When traveling – always bring Imodium, an energy bar, an extra top, and extra undies in your carry on. Also – carry on as often as you can. Also – travel as much as possible. Also – make a point of traveling alone.
Work:
Put your all into every project you get assigned. Don’t half ass anything – go in full ass, always.
You won’t always get what you want. Redirect and readjust.
Be present in meetings and conversations.
Keep learning. Be curious. Ask questions. It’s okay if you don’t know everything.
Read something, anything, with frequency – not only does it keep your mind sharp, it makes for great conversation starters.

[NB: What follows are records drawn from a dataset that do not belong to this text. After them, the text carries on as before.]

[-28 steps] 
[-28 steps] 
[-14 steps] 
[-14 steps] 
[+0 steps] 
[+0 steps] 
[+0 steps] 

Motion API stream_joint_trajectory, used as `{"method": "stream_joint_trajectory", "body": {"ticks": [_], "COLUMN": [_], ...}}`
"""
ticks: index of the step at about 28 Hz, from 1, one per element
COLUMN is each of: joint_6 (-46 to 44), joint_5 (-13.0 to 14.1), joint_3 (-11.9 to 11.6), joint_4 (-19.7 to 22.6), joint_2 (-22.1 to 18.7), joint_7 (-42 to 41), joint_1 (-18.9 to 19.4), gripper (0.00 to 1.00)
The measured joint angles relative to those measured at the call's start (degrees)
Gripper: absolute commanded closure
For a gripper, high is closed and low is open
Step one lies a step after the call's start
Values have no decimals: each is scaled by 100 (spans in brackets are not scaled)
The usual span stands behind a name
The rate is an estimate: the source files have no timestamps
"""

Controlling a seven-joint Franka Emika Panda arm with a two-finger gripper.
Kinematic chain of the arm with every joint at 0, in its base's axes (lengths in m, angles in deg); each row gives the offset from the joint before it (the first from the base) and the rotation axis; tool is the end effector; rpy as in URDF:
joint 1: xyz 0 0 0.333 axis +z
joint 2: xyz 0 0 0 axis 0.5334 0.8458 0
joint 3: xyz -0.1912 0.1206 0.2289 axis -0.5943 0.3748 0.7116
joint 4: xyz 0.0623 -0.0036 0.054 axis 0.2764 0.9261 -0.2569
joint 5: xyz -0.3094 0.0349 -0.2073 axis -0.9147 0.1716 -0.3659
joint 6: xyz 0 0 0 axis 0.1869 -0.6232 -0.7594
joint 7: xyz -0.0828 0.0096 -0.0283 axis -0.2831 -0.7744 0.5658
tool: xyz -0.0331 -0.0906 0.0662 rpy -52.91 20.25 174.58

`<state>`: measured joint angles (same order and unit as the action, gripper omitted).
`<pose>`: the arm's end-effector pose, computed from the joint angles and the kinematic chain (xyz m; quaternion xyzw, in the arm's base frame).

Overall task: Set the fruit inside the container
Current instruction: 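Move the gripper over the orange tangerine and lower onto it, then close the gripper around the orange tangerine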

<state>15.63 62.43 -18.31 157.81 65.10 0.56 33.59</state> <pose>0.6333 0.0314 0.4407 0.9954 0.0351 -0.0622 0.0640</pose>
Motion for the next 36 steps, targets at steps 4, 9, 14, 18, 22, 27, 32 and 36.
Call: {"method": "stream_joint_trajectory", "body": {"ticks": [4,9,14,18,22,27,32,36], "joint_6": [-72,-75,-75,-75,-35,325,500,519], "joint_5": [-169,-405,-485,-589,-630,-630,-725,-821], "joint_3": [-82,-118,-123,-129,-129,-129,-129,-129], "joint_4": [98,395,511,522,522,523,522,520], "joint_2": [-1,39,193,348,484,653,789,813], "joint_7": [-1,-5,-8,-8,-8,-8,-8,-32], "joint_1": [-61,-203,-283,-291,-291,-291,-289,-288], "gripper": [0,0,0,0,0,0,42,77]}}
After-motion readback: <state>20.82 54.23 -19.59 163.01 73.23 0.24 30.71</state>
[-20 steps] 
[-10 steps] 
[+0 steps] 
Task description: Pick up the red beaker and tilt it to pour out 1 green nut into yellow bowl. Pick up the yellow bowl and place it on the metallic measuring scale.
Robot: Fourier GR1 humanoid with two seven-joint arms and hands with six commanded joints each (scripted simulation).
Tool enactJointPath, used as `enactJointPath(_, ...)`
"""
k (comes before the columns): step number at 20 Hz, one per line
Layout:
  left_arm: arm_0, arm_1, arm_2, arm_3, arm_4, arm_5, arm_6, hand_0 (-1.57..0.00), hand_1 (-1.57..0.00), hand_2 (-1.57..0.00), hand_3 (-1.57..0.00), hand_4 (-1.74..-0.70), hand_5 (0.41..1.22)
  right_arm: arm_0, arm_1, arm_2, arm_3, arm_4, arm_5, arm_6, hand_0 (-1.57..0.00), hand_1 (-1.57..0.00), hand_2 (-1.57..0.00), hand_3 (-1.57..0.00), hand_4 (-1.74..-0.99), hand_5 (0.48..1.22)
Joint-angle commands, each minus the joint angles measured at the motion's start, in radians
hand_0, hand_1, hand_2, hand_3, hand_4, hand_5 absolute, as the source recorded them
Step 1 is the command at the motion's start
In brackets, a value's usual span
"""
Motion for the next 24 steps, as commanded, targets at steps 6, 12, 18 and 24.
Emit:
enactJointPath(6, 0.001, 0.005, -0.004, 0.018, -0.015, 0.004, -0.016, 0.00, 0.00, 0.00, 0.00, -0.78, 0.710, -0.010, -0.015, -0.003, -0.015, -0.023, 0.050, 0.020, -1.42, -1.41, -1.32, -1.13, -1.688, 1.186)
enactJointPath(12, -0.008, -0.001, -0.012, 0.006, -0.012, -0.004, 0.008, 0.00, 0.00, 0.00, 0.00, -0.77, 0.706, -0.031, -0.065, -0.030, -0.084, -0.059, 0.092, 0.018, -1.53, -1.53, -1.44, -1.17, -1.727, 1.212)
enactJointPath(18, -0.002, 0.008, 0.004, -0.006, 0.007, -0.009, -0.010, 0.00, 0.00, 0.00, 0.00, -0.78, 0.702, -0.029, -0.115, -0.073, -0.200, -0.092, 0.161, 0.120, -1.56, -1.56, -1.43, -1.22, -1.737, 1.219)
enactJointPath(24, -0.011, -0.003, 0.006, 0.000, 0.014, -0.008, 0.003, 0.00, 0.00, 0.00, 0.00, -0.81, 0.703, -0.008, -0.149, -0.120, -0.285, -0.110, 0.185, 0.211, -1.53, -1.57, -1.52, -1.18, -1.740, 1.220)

Never – and I mean NEVER cry at work. Sadly, this one is especially for the ladies. And if you cannot hold it together for god’s sake go to a bathroom, closet, or empty office. Coffee may be for closers ... but crying is for the car and the shower.
Always keep a extra pair of shoes, extra undies, snacks, and a mirror in your desk if you work in an office.
Life:
Don’t be embarrassed by your age – long life is a privilege denied to many.
You’re owed nothing in this world. Work hard towards your goals. Always have a plan B.
Forgive – but there is no need to forget. Forgiving heals your heart, but remembering protects it.
Listen to your gut. Follow your heart. Trust yourself.
Tell your children and pets you love them – as often as possible.
And speaking of love, I love you is something you can never say too much – and something you never get tired of hearing.
Dance. Even if you have no rhythm.
Sing loudly and as I do, completely off-key.
Make up words for songs, every day objects, medications, illnesses, anything. It’s good to keep yourself amused.
Experience yourself. Spend time alone. Learn what you enjoy doing, what you like eating, what you like watching, and what you prefer to listen to.
Have photos stored in your phone that make you feel something; happy, sad, loved, giggly, wistful, joyous, reflective, and proud. Look at them often.
All human beings are deeply flawed. We will regularly fuck-up, disappoint the ones we love, and embarrass ourselves. Remember this any time you get mad at someone for not living up to your expectations.
You will hurt those you love, that is a fact. Sometimes it will be intentional and sometimes it will be unintentional. Knowing this allows you to give some grace to those around you.
Further to the above - learn how to properly apologize. Simply saying "I'm sorry" is not a get out of jail free card. Be remorseful and move forward with integrity and intent.
It’s never too late for fresh starts and new beginnings.